A ben vedere, è la stessa formulazione letterale della norma penale che punisce l’offesa al capo dello Stato a restringere l’area del diritto di critica, se raffrontata con le altre norme penali che puniscono l’ingiuria e la diffamazione. Queste ultime tutelano valori come l’onore, il decoro, la reputazione. La norma che punisce l’offesa al capo dello Stato tutela il suo prestigio. E’ una distinzione che finisce per avere un peso determinante. Una critica potrà essere di per sé insufficiente a ledere il decoro o l’onore o la reputazione di una persona, ma averne abbastanza per lederne il prestigio. In altre parole, l’area di legittimità della critica si assottiglia nettamente quando è rivolta al capo dello Stato.
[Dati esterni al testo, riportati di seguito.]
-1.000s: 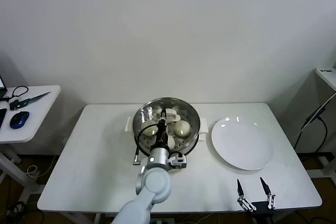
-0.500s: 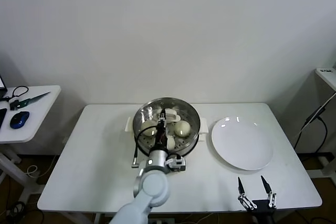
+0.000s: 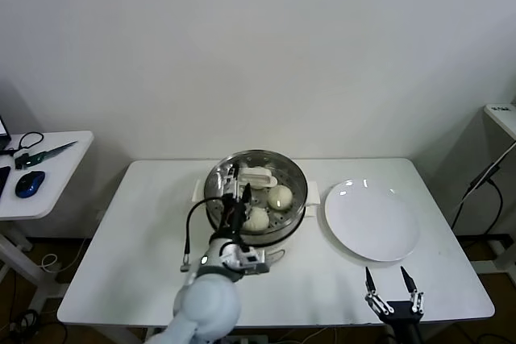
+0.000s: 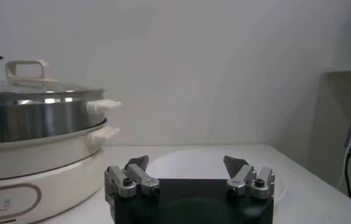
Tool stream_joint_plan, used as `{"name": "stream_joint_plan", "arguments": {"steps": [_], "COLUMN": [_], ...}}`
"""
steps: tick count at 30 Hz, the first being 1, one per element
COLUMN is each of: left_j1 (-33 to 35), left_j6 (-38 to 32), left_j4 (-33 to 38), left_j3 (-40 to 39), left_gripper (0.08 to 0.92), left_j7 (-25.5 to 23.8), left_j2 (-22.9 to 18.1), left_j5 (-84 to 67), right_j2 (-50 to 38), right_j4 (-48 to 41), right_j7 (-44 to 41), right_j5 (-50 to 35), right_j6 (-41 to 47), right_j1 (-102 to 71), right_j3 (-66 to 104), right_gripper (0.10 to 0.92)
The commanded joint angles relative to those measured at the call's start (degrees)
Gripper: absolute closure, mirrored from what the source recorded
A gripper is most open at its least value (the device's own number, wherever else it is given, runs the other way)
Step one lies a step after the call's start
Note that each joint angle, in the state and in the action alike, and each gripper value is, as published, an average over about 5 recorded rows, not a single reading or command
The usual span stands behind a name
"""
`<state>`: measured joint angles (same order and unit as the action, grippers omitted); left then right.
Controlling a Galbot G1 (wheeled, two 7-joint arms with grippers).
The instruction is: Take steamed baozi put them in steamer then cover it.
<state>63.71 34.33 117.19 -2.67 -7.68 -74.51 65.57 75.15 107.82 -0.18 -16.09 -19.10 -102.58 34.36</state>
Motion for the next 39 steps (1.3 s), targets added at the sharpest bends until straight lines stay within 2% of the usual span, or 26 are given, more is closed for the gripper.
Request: {"name": "stream_joint_plan", "arguments": {"steps": [1, 3, 6, 9, 11, 15, 21, 39], "left_j1": [15.6, 17.9, 20.6, 24.5, 27.4, 31.8, 33.2, 33.2], "left_j6": [-14.6, -18.8, -22.9, -28.3, -32.8, -39.5, -44.5, -44.4], "left_j4": [10.4, 10.3, 9.1, 5.2, 1.7, -3.6, -9.1, -10.0], "left_j3": [16.4, 23.1, 33.4, 41.8, 44.6, 43.9, 39.0, 34.8], "left_gripper": [0.217, 0.192, 0.179, 0.177, 0.177, 0.177, 0.177, 0.177], "left_j7": [12.6, 14.6, 14.9, 14.5, 14.7, 16.2, 17.2, 16.8], "left_j2": [2.2, 0.8, -0.1, 1.1, 2.4, 3.1, 0.8, -0.2], "left_j5": [-35.2, -43.0, -57.2, -67.1, -69.9, -72.4, -72.5, -70.9], "right_j2": [0.1, 0.1, -0.1, -0.3, -0.6, -1.0, -1.3, -1.1], "right_j4": [-0.3, -0.9, -2.2, -3.7, -4.8, -6.4, -6.7, -7.2], "right_j7": [0.8, 0.7, 0.6, 0.3, 0.1, -0.4, -1.1, -1.5], "right_j5": [0.9, 1.8, 2.3, 2.7, 2.8, 2.8, 2.6, 2.4], "right_j6": [0.4, 0.1, -0.2, -0.4, -0.6, -0.8, -0.3, -0.4], "right_j1": [1.9, 2.8, 4.2, 5.5, 6.2, 7.2, 7.5, 7.3], "right_j3": [0.4, 0.6, 0.7, 0.8, 0.8, 0.7, 0.6, 0.4], "right_gripper": [0.203, 0.203, 0.203, 0.203, 0.203, 0.203, 0.203, 0.203]}}
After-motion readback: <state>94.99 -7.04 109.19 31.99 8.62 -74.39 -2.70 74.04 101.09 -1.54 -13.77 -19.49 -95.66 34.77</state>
E, certamente, espressioni quali “presidente, come si permette?!”, “gesto sconsiderato”, “onorificenze consegnate a cani e porci”, onorificenza “che offende gli onesti cittadini” (espressione, quest’ultima, che logicamente riconduce al capo dello Stato il comportamento di premiare i disonesti), se possono rientrare nell’esercizio del diritto di critica quando indirizzate a politici, anche a prescindere dalla carica ricoperta, ledono senz’altro il prestigio di chi ricopre l’attuale più alta carica istituzionale dello Stato.